> [What you are asked to do]:
Lines, not repeats, are what count: give the number of lines below that hold "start", and nothing more.

> [Supplied information]:
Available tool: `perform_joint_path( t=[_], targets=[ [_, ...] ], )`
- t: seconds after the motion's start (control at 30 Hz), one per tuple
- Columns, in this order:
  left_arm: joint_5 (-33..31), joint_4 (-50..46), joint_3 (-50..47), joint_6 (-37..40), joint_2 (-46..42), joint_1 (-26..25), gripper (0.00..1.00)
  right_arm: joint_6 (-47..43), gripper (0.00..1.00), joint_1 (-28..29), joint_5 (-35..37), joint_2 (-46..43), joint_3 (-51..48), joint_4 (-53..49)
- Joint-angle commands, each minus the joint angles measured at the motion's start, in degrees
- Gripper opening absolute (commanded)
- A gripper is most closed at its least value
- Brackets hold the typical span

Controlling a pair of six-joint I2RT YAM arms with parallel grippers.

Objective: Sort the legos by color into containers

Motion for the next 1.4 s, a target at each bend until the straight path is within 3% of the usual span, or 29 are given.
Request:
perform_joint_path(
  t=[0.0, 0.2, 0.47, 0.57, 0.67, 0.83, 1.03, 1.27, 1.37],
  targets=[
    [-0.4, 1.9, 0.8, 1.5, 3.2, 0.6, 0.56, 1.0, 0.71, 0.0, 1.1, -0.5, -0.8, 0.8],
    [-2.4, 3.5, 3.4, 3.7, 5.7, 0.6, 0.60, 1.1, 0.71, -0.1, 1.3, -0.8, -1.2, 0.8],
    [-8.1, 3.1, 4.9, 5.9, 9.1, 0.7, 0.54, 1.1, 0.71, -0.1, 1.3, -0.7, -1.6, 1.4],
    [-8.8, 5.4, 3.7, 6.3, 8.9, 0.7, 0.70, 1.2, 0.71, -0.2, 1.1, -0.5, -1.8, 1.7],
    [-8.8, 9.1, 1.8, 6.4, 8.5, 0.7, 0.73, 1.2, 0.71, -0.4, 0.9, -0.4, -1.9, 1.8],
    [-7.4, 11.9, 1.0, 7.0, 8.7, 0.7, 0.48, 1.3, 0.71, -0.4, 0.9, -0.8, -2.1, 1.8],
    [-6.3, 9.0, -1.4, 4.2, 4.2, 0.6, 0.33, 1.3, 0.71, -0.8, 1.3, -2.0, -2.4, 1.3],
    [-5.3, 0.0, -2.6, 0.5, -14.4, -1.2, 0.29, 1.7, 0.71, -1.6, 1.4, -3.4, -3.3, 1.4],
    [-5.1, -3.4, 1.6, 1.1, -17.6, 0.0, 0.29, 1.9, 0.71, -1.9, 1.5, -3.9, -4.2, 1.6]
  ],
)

> [Task response]:
2